▸ **Goal of the exercise**: Repeat verbatim only the lines from the opening of the material below through the one that contains "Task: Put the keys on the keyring".

▸ **Input data**:

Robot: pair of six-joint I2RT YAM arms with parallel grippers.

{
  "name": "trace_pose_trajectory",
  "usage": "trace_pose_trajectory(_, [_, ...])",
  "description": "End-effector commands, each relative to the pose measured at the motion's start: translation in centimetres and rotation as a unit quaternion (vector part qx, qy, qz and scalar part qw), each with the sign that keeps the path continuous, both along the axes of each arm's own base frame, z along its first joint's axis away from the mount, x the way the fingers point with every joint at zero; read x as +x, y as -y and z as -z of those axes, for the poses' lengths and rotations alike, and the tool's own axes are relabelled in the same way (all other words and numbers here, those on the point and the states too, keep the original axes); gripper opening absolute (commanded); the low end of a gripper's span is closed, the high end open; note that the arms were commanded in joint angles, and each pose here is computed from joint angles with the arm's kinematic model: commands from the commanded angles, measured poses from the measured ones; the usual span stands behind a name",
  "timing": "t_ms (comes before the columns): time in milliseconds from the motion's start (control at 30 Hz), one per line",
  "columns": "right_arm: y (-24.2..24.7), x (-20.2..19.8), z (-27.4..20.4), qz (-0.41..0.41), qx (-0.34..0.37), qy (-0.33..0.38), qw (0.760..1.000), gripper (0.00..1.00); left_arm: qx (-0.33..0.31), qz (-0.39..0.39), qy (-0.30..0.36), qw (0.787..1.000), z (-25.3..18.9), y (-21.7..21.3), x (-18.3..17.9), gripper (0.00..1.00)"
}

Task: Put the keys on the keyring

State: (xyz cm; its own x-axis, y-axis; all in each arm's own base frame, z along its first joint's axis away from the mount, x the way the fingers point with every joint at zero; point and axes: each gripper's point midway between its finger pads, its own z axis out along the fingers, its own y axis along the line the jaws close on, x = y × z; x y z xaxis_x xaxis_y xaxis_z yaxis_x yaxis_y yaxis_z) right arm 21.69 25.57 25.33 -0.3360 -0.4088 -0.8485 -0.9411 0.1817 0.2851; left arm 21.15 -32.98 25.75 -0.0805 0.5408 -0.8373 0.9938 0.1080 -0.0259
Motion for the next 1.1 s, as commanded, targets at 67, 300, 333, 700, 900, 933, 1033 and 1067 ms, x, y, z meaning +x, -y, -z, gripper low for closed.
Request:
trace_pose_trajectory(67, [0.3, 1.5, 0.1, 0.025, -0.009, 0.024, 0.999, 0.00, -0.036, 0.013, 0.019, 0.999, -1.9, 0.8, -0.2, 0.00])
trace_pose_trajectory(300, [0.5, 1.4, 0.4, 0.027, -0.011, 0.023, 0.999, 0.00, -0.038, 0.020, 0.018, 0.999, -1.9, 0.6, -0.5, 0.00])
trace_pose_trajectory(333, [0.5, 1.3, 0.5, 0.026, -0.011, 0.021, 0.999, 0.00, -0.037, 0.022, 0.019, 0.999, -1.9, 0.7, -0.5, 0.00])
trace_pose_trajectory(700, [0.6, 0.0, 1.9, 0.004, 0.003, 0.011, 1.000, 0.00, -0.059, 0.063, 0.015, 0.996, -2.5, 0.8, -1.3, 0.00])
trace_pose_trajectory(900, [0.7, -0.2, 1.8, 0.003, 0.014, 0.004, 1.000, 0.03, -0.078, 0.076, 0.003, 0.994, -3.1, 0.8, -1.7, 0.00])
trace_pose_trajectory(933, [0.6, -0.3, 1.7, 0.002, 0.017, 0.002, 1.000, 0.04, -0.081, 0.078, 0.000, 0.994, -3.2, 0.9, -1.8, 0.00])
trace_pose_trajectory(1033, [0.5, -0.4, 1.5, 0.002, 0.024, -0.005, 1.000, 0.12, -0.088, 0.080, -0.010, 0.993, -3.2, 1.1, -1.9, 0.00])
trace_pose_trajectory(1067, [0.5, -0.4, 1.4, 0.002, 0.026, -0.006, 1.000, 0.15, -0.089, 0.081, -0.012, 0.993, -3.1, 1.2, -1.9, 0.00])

▸ **Solution to this problem**:
Robot: pair of six-joint I2RT YAM arms with parallel grippers.

{
  "name": "trace_pose_trajectory",
  "usage": "trace_pose_trajectory(_, [_, ...])",
  "description": "End-effector commands, each relative to the pose measured at the motion's start: translation in centimetres and rotation as a unit quaternion (vector part qx, qy, qz and scalar part qw), each with the sign that keeps the path continuous, both along the axes of each arm's own base frame, z along its first joint's axis away from the mount, x the way the fingers point with every joint at zero; read x as +x, y as -y and z as -z of those axes, for the poses' lengths and rotations alike, and the tool's own axes are relabelled in the same way (all other words and numbers here, those on the point and the states too, keep the original axes); gripper opening absolute (commanded); the low end of a gripper's span is closed, the high end open; note that the arms were commanded in joint angles, and each pose here is computed from joint angles with the arm's kinematic model: commands from the commanded angles, measured poses from the measured ones; the usual span stands behind a name",
  "timing": "t_ms (comes before the columns): time in milliseconds from the motion's start (control at 30 Hz), one per line",
  "columns": "right_arm: y (-24.2..24.7), x (-20.2..19.8), z (-27.4..20.4), qz (-0.41..0.41), qx (-0.34..0.37), qy (-0.33..0.38), qw (0.760..1.000), gripper (0.00..1.00); left_arm: qx (-0.33..0.31), qz (-0.39..0.39), qy (-0.30..0.36), qw (0.787..1.000), z (-25.3..18.9), y (-21.7..21.3), x (-18.3..17.9), gripper (0.00..1.00)"
}

Task: Put the keys on the keyring

The output shown is complete.